Search code examples
rknitrr-markdownpandocxtable

How does pandoc parse latex code in a .md file?


I am using Rstudio with knitr/rmarkdown/pandoc/latex to render .Rmd code to pdf. I have been struggling with certain latex code being rendered exactly as expected while very slightly different code ends up not being parsed correctly, which results in my .tex file containing lines like "\textbackslash{}begin{table}" instead of "\begin{table}".

Googling reveals similar mis-parsing when dealing with HTML, but I'm going straight from .Rmd to .md to .tex to .pdf.

This is all dependent on the particular version/platform of Rstudio I'm using, as well as the R packages knitr, xtable, rmarkdown, an rmarkdown template, etc., so I've been struggling to come up with an MWE.
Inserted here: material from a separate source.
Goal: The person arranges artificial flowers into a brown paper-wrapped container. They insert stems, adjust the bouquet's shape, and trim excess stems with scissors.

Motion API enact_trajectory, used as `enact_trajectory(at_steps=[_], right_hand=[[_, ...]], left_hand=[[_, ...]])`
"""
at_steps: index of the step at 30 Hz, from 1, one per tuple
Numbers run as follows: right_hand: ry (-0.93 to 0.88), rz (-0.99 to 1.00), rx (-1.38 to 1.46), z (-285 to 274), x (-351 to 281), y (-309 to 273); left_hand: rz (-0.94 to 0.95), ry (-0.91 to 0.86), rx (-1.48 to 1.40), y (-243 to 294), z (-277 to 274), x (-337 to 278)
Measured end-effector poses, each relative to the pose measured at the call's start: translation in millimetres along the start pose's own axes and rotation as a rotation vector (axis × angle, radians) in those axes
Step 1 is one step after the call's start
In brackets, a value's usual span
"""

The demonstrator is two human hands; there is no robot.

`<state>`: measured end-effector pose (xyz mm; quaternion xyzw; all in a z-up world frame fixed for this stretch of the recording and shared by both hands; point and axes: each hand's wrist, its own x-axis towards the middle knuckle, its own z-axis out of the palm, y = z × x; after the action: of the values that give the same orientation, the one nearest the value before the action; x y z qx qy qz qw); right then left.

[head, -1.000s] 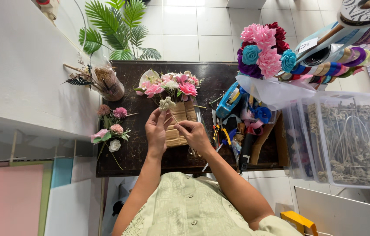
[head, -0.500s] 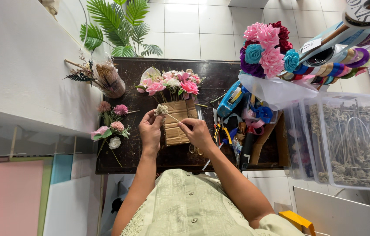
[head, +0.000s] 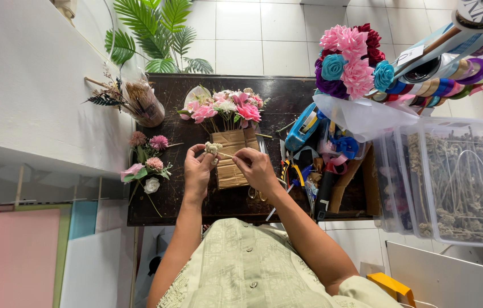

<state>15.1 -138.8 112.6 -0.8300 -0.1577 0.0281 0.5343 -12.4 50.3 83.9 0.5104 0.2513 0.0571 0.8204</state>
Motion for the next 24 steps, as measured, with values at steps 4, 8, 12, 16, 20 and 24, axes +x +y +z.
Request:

(I did check that m,y version of pandoc is >= 1.13, because Googling suggested there's a bug in earlier versions that may be related.)

However, I've now got a kinda MWE that I can at least isolate to how pandoc is parsing its temporary .utf8.md file to create the .tex file.

The following markdown is parsed correctly from .md to .tex to .pdf:

# Data Profile
\begin{table}[htbp]
\centering
\parbox{12cm}{\caption{\small Record Count of Things Summarized in this Table.\label{MyRef}\vspace{4pt}}} 
{\small
\begin{tabular}{llrrr}
Thing & Characteristic & Aspect 1 & Aspect 2 & Aspect 3 \\ 
\hline
Some & data & rows & go & here \\ 
more & data & rows & go & here \\ 
\end{tabular}
}
\end{table}

But another bit of markdown, which is identical in every way to what's above except for lacking the \parbox around the \caption (which is how the R xtable package implements its own caption.width option), gets completely mangled. The relevant alternate line:

\caption{\small Record Count of Things Summarized in this Table.\label{MyRef}\vspace{4pt}}

These two markdown chunks are parsed according to the command below by Rstudio into the respective .tex chunks. I've satisfied myself that this is happening during pandoc processing because I can see that the .utf8.md files with and without the \parbox are otherwise identical, but the resulting .tex files differ, and everything else (the rmarkdown template, the pandoc options, etc.) stays exactly the same.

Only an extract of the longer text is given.